Successfully Pro Se: Can You Process Your Divorce Without a Lawyer?

Most times, people are pro se because they cannot afford to hire a lawyer. If you can afford to hire a lawyer – even for just a couple of hours – do it. If you're considering pro se, here’s how to develop a litigation roadmap, and the 3 times you really need legal advice during divorce.

By Devlin Farmer, Lawyer and Mediator
April 05, 2016
Pro Se or self-represented litigant

In all my years as a lawyer, I've only encountered a handful of people who actually want to go to court without a lawyer. Typically, they either hope to save money or have had some bad experience with a lawyer (a few, however, have been right out of a Dickens novel: obsessed with constitutional arguments and spending too much time at the courthouse library). Most times, divorcing people are pro se or self-represented litigants because they have no choice: they cannot afford to hire a lawyer. If you have a choice and can hire a lawyer, do it. A good lawyer will usually save you money in the long run. Work with that lawyer to lay out a plan that is both affordable and effective to achieve the goals that work for you and your children.

For those people who cannot afford a lawyer to represent themselves throughout a divorce case but can afford, say, to hire a lawyer for a couple of hours, I always think a lawyer’s advice is a good investment, especially in the following three scenarios: before you file any papers in court, whenever you are served with court papers, and before you sign any agreement.

For example, let’s say that you and your soon-to-be ex work out most of your divorce issues at the kitchen table. You use a do-it-yourself separation or divorce agreement that has been approved by your local court or by a reputable legal services organization in your jurisdiction. This can be a great way to go for simple cases. However, after you’ve done the work (and before signing that agreement!), it’s a good idea for you each to hire a lawyer just for an hour to look over what you’ve written down so that your understanding of what the papers say is exactly what those papers actually mean.

Using a divorce mediator is also a good option to help you work out your agreement – especially if that mediator is experienced with and knowledgeable about family law (for example, by also being a lawyer).

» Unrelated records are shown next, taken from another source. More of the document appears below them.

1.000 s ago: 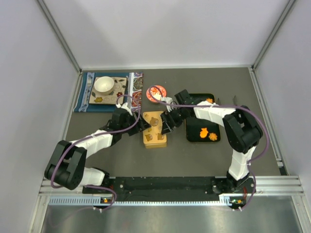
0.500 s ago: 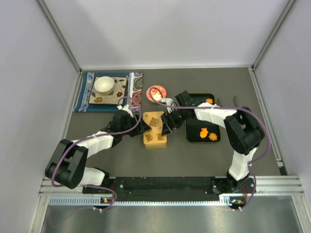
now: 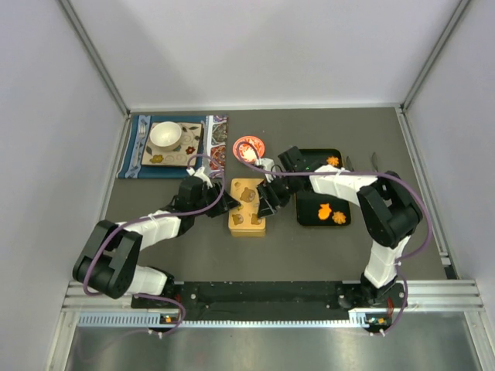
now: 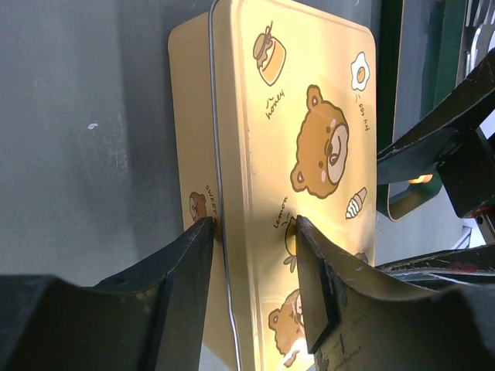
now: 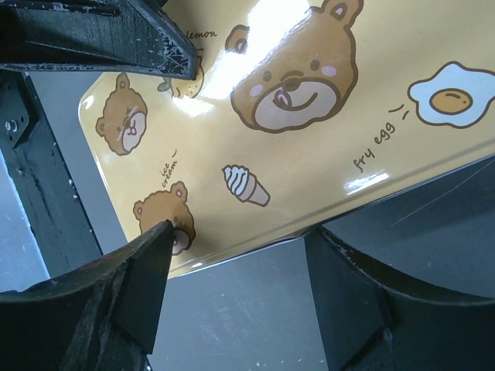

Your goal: Pack the cookies

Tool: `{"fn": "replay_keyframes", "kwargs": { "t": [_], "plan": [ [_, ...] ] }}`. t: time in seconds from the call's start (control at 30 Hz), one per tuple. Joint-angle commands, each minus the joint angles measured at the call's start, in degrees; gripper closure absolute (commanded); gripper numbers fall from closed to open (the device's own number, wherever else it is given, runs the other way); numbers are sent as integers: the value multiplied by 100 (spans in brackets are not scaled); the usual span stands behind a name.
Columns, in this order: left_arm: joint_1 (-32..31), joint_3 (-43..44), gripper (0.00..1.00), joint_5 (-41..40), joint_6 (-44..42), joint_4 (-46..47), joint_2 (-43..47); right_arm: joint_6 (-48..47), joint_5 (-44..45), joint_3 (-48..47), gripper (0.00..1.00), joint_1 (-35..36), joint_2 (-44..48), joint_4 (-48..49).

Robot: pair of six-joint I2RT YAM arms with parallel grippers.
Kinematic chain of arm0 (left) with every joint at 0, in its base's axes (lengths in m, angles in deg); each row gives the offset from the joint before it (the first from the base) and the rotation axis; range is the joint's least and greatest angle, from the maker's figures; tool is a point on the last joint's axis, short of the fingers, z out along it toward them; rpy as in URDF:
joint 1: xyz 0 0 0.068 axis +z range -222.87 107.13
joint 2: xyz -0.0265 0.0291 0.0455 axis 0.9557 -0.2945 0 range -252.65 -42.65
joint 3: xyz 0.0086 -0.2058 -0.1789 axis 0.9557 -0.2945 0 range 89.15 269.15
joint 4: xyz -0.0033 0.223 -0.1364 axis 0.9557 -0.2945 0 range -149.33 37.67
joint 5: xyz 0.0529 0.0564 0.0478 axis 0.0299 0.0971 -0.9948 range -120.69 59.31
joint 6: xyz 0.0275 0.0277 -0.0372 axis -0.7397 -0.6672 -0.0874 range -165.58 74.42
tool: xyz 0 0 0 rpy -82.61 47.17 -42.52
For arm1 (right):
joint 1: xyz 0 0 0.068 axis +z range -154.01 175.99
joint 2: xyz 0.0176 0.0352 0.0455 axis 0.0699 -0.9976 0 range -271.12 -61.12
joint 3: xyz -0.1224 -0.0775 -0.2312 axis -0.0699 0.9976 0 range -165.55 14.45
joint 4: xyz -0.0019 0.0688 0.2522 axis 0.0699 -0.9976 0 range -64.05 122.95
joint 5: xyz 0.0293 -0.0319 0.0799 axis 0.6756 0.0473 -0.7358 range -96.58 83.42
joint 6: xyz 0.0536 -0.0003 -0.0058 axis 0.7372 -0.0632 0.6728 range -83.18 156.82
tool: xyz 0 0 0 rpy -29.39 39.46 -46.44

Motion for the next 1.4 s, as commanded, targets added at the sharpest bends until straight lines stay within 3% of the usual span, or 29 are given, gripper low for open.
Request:
{"fn": "replay_keyframes", "kwargs": {
  "t": [0.0,0.2,0.77,1.0,1.37],
  "plan": [
    [-97,-158,57,-33,13,-30,-205,-455,400,274,34,211,-127,-594],
    [-132,-140,50,-16,14,-21,-197,-499,435,388,35,202,-136,-638],
    [-158,-140,50,-33,-4,-39,-144,-815,769,362,17,237,523,-954],
    [-158,-132,51,-60,-22,-56,-135,-956,1147,265,15,264,963,-1112],
    [-167,-123,51,-51,-21,-56,-118,-1693,2596,300,13,1326,2202,-1218]
  ]
}}
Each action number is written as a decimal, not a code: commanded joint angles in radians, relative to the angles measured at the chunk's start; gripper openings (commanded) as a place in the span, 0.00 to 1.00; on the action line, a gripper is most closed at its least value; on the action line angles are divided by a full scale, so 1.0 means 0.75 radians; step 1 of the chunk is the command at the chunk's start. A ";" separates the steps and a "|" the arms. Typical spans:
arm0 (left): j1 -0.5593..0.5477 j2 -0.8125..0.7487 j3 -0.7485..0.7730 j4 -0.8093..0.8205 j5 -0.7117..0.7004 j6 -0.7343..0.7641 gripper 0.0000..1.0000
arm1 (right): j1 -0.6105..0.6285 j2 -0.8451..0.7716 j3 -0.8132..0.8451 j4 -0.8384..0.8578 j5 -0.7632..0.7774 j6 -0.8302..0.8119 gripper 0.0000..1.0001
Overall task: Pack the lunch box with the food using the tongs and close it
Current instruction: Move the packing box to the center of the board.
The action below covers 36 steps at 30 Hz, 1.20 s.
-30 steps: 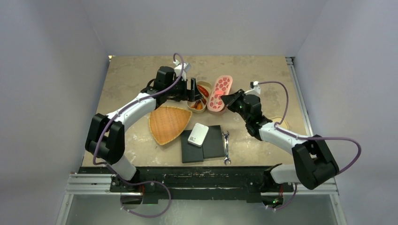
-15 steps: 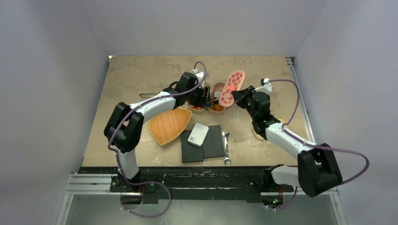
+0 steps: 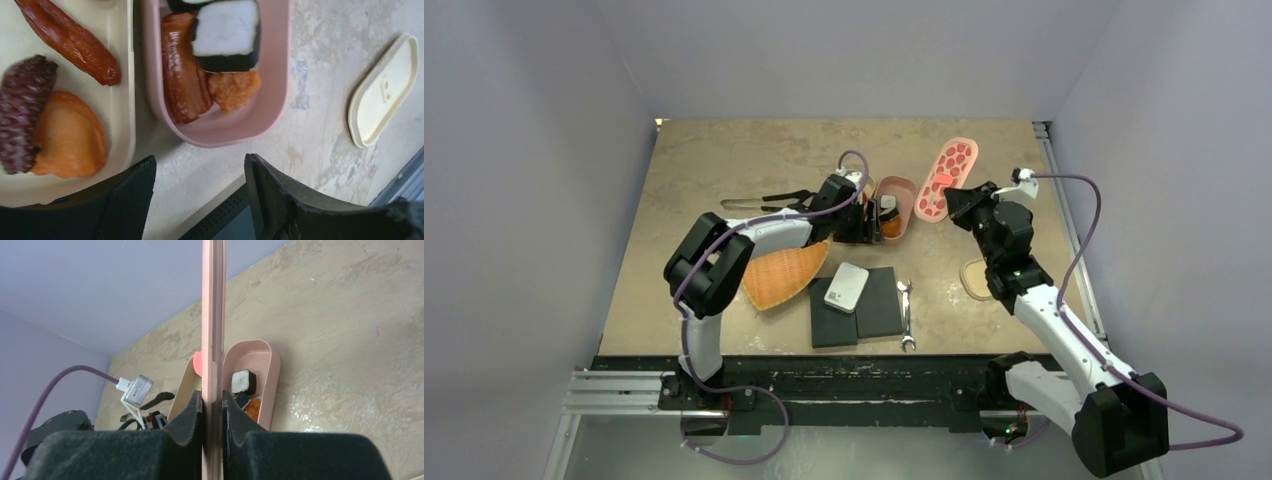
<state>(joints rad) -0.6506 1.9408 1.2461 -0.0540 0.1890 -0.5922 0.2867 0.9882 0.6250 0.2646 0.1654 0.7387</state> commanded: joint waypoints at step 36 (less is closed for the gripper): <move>0.007 0.152 0.206 0.043 -0.391 -0.026 0.37 | -0.010 -0.121 -0.016 -0.095 -0.086 -0.081 0.00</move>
<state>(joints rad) -0.6483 2.0071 1.3025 0.1032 -0.0757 -0.7010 0.2829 0.9218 0.6186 0.1715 0.1116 0.6903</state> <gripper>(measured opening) 0.419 0.115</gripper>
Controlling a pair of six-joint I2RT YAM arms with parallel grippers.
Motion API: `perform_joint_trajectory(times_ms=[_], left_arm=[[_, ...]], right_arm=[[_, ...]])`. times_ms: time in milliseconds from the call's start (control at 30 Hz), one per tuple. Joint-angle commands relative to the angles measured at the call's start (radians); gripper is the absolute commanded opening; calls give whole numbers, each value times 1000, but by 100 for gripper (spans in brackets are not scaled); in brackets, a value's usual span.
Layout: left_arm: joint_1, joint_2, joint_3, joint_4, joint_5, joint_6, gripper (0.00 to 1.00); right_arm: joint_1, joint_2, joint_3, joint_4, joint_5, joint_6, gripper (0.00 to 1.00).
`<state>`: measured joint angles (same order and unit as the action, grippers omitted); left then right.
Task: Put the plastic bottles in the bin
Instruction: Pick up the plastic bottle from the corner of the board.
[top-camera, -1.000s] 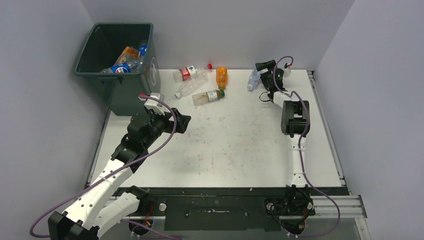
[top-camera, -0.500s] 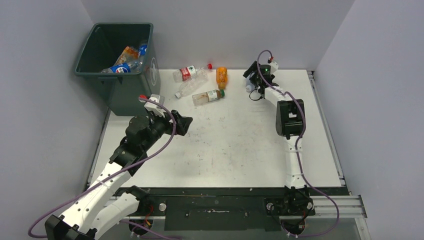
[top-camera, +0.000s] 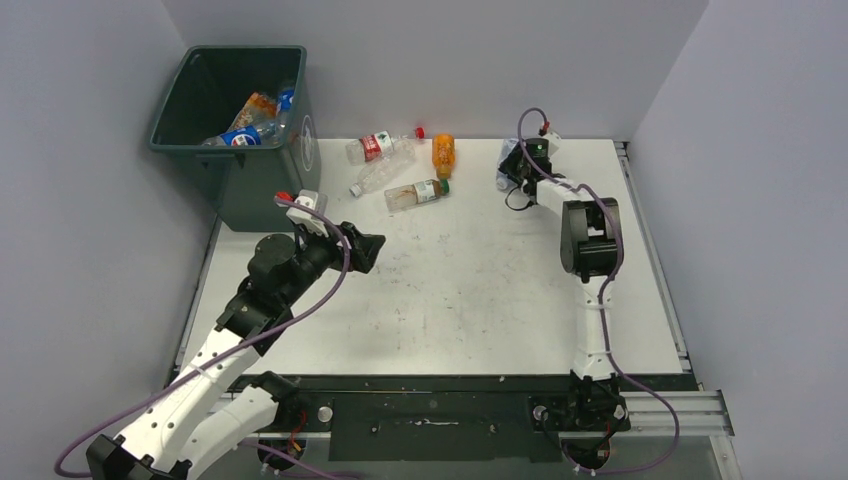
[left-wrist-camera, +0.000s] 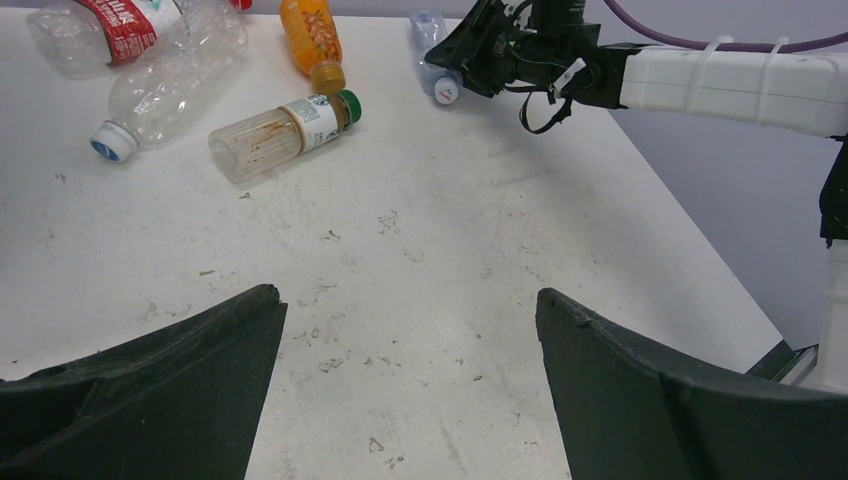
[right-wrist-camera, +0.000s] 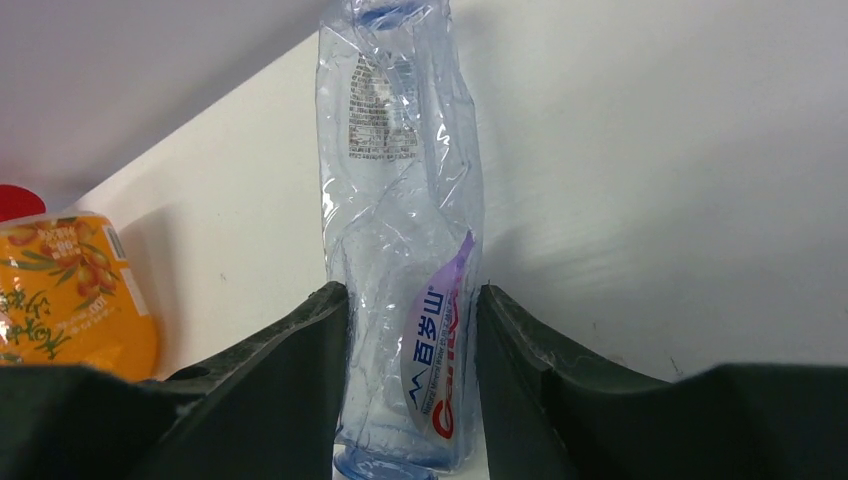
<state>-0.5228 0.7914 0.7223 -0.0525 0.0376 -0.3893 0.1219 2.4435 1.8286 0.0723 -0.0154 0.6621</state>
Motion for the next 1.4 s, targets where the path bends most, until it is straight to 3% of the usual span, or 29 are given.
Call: perform_joint_trajectory(times_ms=[0,100,300,467,567,700,867,1067,1367], left_arm=[[-6,-26,23,37,-21,4,96],[-8,-34,11,55,-28,6,96],[-20,-63,-49,181,-12,-34,96],[-32,-61,-158,433,72,-187,96],[-33,-26,-178,501,145,-267,96],[-65,41,-185,536,211,-350,96],[-269,51,-212,593,50,-254,96],[-488,113,-241,755,-110,-139,96],[-543,185,-226,879,-151,-162,96]], right_arm=[[-7,-46,-140,-151,-45,-23,18],[-7,-184,-335,41,-139,71,6],[54,-549,-922,829,-289,358,5],[148,-819,-1247,1176,-336,415,5],[207,-971,-1356,1215,-345,400,5],[295,-1213,-1429,1100,-320,312,5],[446,-1438,-1454,962,-211,218,5],[611,-1508,-1465,962,-47,210,5],[751,-1498,-1449,964,107,146,5]])
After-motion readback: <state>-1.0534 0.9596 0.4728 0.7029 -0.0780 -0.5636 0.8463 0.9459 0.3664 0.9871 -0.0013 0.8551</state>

If you really cannot afford a one-hour consult, take advantage of any free legal advice clinics. Sometimes, courthouses have a “Lawyer for the Day” program. Many private bar attorneys offer a 30-minute free initial consult; however, 30 minutes likely isn’t long enough for a lawyer to establish the facts of your case and offer advice on any agreement you’ve created, so you need to be prepared to pay for some of the lawyer’s time if you go this route.

Saving Money: True or Not True?

The biggest plus to representing yourself in a divorce? You may save money on legal fees. I say “may” because if you lose your case, it might be possible for the other side to ask the judge to make you pay their legal fees. Also, if you end up settling a case without a lawyer looking it over, you might have problems later on (yikes, did you remember to put wording in about what happens to all that joint debt?) and need to hire a lawyer to make the agreement do what you want it to do.

Pro Se Works When a Case is Simple

Being self-represented will save you money in cases that are relatively straightforward: for example, in a divorce without children, without real estate and without significant assets such as retirement plans. However, family courts are usually still designed for lawyers (unlike small claims courts, which are designed for self representation). These days, with the high number of pro se litigants, courts are beginning to become more user-friendly. There are also resources to help you navigate your way through the system, such as books on self-representation and online resources for your jurisdiction (legal-aid websites are often great resources).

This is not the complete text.